━━━━━ Data provided
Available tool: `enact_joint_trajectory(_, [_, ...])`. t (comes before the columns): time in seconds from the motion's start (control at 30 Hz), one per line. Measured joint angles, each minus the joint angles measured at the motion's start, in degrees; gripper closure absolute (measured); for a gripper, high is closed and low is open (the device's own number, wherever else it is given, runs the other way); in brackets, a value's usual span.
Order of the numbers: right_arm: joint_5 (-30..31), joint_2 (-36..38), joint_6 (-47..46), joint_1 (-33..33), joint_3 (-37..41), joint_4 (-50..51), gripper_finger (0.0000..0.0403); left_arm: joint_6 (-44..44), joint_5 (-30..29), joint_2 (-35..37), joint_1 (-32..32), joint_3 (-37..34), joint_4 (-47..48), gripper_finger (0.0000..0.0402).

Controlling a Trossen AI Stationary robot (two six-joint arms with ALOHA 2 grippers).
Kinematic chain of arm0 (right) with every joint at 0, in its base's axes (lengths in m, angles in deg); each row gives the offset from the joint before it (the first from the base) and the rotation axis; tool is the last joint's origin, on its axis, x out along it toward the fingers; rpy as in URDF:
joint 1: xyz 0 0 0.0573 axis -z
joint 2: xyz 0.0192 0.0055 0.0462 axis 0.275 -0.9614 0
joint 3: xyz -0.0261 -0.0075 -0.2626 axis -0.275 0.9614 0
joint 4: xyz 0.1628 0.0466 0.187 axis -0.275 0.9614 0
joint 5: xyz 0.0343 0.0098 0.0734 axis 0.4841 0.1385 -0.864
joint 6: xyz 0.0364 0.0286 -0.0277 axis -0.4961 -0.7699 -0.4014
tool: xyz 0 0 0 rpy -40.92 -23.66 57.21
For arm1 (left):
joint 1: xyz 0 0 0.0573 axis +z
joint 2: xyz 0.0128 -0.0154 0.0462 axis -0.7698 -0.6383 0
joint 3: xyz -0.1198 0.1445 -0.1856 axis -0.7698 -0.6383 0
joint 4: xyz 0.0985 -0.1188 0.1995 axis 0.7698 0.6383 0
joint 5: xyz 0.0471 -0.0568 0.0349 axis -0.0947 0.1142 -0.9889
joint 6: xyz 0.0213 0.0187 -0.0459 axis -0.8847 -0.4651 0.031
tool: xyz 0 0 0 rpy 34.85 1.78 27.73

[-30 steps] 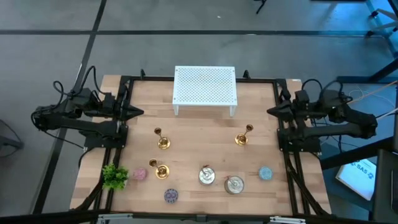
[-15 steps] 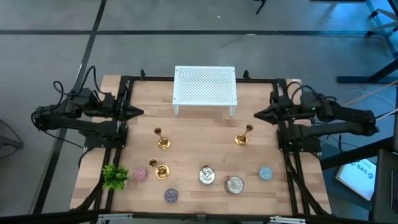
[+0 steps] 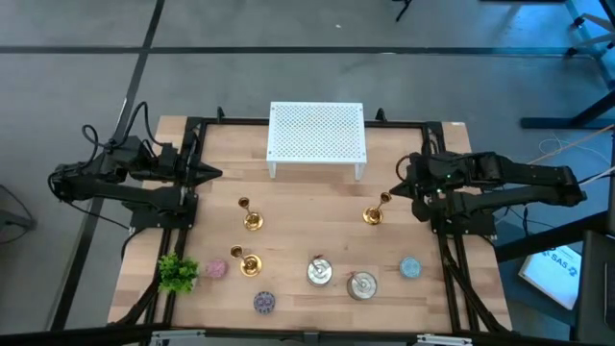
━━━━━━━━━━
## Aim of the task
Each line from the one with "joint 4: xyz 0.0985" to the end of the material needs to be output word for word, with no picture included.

## Task answer
joint 4: xyz 0.0985 -0.1188 0.1995 axis 0.7698 0.6383 0
joint 5: xyz 0.0471 -0.0568 0.0349 axis -0.0947 0.1142 -0.9889
joint 6: xyz 0.0213 0.0187 -0.0459 axis -0.8847 -0.4651 0.031
tool: xyz 0 0 0 rpy 34.85 1.78 27.73

[-30 steps] 
[-15 steps] 
[+0 steps] 

That wraps up the answer.